This augment deals with the basics of modern warfare, as developed in response to automatic weapons. One thing that all humans learnt during WWI is that you do not charge a machine gun without taking horrific looses. Automatic weapons are lethal, and the only effective defence is (passive) cover or (dynamic) suppression fire. Of the two suppression fire wins. The effective use of 'fire-power' to destroy the enemy is based around the principles of suppression fire. It is the use of suppression fire combined with firearms lethality that changed the way war was waged forever.



All automatic weapons are able to fire more than one round in a burst. it is the ability to lay down a high volume of fire that can suppress the enemy as it greatly increases the chance of being struck. It is this base fear of being hit, combine with the high probability of being hit that, that convinces many to stay in cover. It is not so much 'fear' as 'common sense' to stay in cover. Winning fire-fights is not about reckless attacks but instead it is all about risk management, and good tactics. Courage is derived from knowing what you are doing, concentrating on your tasks and having confidence in your skills and tactics means you do not have time for fear. Fear is what happens when things go wrong, though often instincts will kick in. Panic only happens when you don't have a clue and no experience in any way, shape, or from of such stressful situations.


Suppression fire

The first squad uses suppression fire to pin the enemy allowing the second squad to move up. If a lot of ground has to be covered the two squads can leapfrog towards the enemy, alternating roles. Once within range one squad can use grenades to destroy the enemy in cover, or outflank the enemies position and come up on eh same side of the cover (where the enemy is exposed).


Types of skill

There are two types of shooting skill covered here; 'Reflex Shooting' and 'Marksmanship'. Under Reflex Shooting will be the various subsets such as Quick Fire and Point Shooting.



A prime requisite of good marksmanship is a stable base, and so when using Marksmanship the Trooper must to stationary and not moving. This often rules out Marksmanship in close firefights, where 'reflex shooting/ quick fire' are used instead.


More on Marksmanship



When discussing firearms in this section the 'target' is the centre of mass, a circle of about 8" over the chest and upper abdomen (not so much the shoulders, more the rib cage and gut), where the most vital organs are located. Any projectile piecing this vital area is likely to inflict a debilitating if not lethal injury unless very well protected. The human body is not good at resisting piecing impacts, especially bullets, and virtually all 'hits' (to this area) on unprotected humans will result in casualties.

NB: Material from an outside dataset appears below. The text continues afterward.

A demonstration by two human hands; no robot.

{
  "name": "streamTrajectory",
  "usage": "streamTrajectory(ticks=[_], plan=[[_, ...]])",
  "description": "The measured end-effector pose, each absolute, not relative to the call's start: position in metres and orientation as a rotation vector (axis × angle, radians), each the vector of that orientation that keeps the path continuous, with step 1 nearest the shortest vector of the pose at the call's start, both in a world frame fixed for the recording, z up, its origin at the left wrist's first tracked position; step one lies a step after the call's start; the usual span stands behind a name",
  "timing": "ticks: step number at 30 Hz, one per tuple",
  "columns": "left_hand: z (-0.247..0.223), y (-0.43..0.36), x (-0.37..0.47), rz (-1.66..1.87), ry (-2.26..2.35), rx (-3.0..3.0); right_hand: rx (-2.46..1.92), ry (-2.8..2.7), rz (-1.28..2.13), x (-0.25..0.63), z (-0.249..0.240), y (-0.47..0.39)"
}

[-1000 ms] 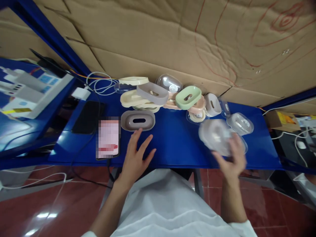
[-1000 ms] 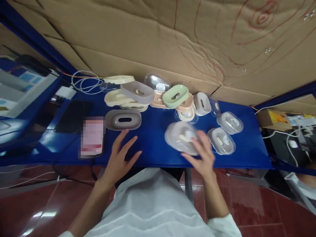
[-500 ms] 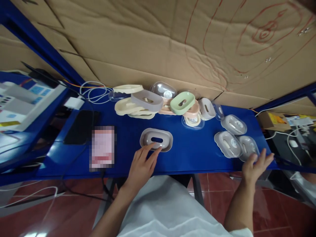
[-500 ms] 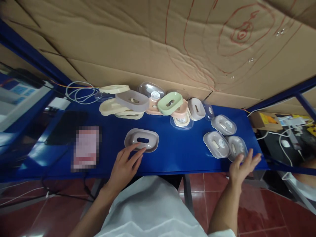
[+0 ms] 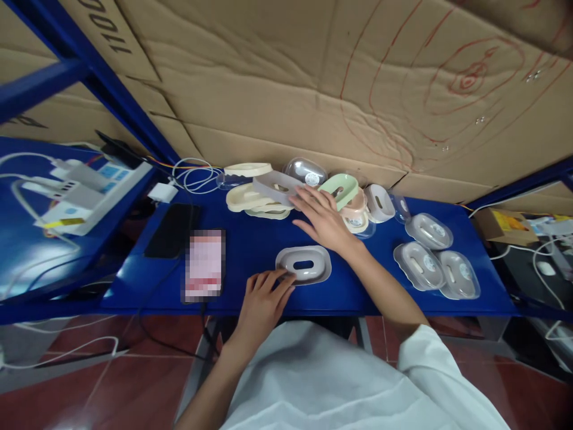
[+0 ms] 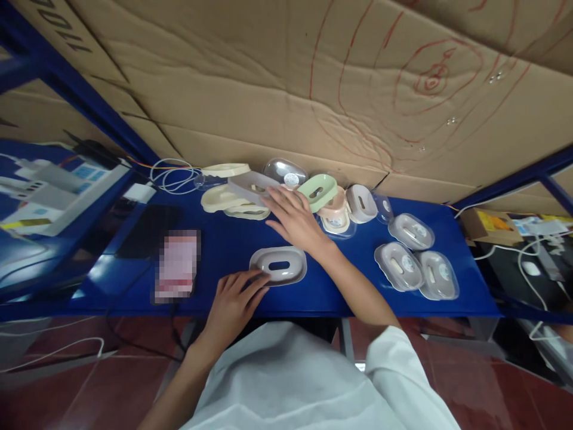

Example: Unloading a .45 pistol at close range into the area marked 5X in the diagram opposite (a police paper target) into a person will most likely kill the person or at the very least disable them.


The same holds true for an arrow or crossbow. A human will be seriously harmed if the 5X target area is struck. Most weapons we use in conflict are so powerful that there is no need for specific rules to calculate damage if this area is pieced; as it is a forgone conclusion that is will be so serious that the Trooper will not longer take part in the conflict whether this is through death or disablement.


All 'Rolls to Hit' relate to the 5X target area, and a successful hit roll places the shot in the 5X area. A successful hit (in basic terms) is rolling under the Trooper's Marksmanship. A roll that exactly equals the Trooper's Marksmanship is considered to hit the target but to have landed outside the 5X area. Hitting any area other than the 5X is considered a 'stun'.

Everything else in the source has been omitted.